- [Task directions]: Verbatim, and with nothing else, reproduce the data below from its first line through the line containing "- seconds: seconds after".

····················

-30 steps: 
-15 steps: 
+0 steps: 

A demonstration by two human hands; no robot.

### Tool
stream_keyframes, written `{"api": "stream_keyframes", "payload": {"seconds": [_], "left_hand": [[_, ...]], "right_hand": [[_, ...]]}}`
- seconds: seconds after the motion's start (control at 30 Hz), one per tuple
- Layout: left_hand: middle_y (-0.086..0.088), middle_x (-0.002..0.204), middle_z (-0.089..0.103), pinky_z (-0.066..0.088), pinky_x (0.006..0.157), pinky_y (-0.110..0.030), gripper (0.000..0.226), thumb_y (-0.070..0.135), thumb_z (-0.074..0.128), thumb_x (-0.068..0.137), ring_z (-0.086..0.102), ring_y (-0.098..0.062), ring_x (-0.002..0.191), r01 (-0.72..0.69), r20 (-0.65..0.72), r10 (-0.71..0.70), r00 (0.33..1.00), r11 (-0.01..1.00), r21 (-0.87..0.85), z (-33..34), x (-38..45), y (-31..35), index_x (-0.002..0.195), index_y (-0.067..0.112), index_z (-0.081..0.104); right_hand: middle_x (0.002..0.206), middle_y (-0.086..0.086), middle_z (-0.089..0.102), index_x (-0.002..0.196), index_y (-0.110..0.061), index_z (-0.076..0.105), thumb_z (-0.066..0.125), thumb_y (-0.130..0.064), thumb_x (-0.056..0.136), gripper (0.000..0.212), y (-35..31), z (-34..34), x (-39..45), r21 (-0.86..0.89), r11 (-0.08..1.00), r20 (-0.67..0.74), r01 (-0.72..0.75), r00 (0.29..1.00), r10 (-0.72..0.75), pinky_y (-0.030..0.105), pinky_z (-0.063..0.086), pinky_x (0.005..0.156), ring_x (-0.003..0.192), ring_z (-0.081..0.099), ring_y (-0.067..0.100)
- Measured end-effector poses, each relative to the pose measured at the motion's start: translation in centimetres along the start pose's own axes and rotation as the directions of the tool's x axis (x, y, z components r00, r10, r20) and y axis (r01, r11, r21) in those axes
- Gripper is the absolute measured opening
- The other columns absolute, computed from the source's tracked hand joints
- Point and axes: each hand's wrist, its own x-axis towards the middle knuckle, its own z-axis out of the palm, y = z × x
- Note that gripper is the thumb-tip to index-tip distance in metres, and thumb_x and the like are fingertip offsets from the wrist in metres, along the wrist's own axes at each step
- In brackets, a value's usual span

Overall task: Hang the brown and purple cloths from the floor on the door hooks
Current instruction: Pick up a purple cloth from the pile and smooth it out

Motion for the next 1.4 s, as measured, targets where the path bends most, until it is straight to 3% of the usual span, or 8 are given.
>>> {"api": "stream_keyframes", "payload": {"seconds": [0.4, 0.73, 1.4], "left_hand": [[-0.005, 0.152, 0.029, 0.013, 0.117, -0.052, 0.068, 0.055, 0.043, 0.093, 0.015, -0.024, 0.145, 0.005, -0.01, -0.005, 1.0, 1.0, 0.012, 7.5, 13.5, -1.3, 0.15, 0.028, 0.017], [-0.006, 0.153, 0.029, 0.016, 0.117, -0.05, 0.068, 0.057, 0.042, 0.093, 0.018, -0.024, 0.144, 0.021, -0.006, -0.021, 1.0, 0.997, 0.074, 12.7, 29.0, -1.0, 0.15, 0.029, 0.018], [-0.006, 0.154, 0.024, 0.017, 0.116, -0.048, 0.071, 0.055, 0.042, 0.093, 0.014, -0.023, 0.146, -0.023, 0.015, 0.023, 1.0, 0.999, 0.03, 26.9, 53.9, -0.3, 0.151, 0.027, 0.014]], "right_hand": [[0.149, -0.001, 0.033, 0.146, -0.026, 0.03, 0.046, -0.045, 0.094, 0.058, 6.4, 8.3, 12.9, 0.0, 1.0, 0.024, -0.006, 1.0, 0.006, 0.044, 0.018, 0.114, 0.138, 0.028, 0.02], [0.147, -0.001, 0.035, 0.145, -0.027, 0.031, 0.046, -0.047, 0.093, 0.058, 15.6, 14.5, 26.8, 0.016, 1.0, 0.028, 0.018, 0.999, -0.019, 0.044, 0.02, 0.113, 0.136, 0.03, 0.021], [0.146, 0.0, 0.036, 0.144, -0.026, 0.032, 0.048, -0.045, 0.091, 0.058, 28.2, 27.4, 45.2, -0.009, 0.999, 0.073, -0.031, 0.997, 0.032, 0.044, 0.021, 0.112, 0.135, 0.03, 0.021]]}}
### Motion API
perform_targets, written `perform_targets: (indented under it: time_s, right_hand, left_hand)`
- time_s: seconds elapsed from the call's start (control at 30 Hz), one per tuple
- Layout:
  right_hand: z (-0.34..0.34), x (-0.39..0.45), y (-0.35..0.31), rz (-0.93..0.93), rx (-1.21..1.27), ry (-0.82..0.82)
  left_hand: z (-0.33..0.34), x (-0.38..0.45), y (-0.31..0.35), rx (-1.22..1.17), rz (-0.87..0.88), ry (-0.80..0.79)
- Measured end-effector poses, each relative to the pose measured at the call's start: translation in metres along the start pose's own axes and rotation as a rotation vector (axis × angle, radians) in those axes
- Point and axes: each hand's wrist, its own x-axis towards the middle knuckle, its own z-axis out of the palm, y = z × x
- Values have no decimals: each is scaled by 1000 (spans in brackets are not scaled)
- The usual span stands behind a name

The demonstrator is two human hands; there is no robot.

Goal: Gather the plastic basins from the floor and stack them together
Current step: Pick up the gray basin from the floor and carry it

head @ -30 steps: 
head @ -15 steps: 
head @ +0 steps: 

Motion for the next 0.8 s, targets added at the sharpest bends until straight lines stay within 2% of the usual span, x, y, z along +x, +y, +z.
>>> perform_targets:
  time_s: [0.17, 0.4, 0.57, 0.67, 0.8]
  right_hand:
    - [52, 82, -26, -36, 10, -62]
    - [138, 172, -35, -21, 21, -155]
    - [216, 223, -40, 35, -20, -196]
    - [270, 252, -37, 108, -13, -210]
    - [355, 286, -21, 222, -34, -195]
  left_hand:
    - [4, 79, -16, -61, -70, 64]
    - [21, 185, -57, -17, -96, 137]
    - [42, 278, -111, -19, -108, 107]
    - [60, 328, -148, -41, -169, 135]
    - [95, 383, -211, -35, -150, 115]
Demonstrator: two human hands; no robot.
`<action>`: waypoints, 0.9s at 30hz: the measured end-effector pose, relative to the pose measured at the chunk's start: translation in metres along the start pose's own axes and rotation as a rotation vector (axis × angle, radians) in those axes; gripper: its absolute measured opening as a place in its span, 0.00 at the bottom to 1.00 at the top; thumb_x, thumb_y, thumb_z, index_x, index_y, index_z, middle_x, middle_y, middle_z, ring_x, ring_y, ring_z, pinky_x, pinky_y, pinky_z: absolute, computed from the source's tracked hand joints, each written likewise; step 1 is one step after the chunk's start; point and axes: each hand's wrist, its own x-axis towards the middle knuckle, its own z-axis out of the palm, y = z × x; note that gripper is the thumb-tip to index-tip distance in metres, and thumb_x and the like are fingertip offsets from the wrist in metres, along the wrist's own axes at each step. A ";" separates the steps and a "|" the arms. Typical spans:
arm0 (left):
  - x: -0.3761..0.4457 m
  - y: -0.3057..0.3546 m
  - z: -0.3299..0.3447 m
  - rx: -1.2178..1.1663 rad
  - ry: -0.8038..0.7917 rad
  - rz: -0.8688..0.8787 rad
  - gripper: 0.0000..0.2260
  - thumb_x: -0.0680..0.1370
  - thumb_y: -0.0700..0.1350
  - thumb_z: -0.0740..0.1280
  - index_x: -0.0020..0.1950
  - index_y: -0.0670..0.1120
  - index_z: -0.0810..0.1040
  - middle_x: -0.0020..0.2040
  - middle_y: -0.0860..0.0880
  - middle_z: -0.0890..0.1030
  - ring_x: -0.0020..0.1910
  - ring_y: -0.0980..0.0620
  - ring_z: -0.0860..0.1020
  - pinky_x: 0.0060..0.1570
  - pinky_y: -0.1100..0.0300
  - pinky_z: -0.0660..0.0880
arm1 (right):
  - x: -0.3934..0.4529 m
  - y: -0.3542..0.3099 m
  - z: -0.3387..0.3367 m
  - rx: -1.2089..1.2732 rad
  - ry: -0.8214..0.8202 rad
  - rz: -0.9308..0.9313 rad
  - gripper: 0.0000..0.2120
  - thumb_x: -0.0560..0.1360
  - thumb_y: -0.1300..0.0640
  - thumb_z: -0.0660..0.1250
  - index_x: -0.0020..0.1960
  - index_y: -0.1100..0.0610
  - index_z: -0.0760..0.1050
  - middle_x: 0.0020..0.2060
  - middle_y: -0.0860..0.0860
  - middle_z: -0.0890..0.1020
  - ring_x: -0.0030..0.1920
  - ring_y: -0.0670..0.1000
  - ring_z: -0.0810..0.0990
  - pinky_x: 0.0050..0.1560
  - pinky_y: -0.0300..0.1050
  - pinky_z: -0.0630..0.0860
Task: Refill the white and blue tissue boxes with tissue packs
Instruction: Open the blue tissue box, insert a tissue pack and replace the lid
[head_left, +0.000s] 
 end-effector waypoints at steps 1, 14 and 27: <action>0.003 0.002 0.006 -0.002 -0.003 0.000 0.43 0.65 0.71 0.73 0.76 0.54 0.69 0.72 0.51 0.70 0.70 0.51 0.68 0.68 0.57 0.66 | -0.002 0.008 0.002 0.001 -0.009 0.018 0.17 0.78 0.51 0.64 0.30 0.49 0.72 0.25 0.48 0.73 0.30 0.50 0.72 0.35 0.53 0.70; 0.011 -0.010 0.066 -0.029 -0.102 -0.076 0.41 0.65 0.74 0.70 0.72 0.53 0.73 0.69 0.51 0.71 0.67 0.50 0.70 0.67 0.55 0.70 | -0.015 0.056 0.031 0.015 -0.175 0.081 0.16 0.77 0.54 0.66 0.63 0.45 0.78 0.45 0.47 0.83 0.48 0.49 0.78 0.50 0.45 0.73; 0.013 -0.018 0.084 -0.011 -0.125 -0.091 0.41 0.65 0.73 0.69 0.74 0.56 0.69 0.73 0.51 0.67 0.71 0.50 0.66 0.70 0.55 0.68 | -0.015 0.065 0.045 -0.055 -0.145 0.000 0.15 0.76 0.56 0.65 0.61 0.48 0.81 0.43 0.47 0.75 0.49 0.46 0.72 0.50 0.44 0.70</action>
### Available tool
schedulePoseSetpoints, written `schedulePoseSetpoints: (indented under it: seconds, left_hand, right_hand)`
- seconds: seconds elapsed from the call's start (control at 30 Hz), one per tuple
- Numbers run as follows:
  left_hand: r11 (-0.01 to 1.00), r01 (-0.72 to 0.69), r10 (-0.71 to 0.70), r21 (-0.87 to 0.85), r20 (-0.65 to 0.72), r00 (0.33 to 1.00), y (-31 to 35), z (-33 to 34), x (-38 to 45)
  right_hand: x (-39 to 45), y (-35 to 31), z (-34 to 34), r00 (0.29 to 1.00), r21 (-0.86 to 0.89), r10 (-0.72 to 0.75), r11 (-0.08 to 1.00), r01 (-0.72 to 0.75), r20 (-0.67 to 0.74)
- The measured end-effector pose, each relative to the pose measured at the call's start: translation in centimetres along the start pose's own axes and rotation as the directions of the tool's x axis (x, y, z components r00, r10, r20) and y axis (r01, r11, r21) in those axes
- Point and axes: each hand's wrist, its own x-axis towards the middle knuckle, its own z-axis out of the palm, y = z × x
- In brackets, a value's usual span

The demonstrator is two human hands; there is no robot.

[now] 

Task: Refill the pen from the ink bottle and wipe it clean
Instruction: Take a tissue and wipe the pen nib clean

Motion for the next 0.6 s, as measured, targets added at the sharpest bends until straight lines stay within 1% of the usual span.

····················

- [Problem solution]:
-30 steps: 
-15 steps: 
+0 steps: 

A demonstration by two human hands; no robot.

### Tool
stream_keyframes, written `{"api": "stream_keyframes", "payload": {"seconds": [_], "left_hand": [[_, ...]], "right_hand": [[_, ...]]}}`
- seconds: seconds after the motion's start (control at 30 Hz), one per tuple

This response is done.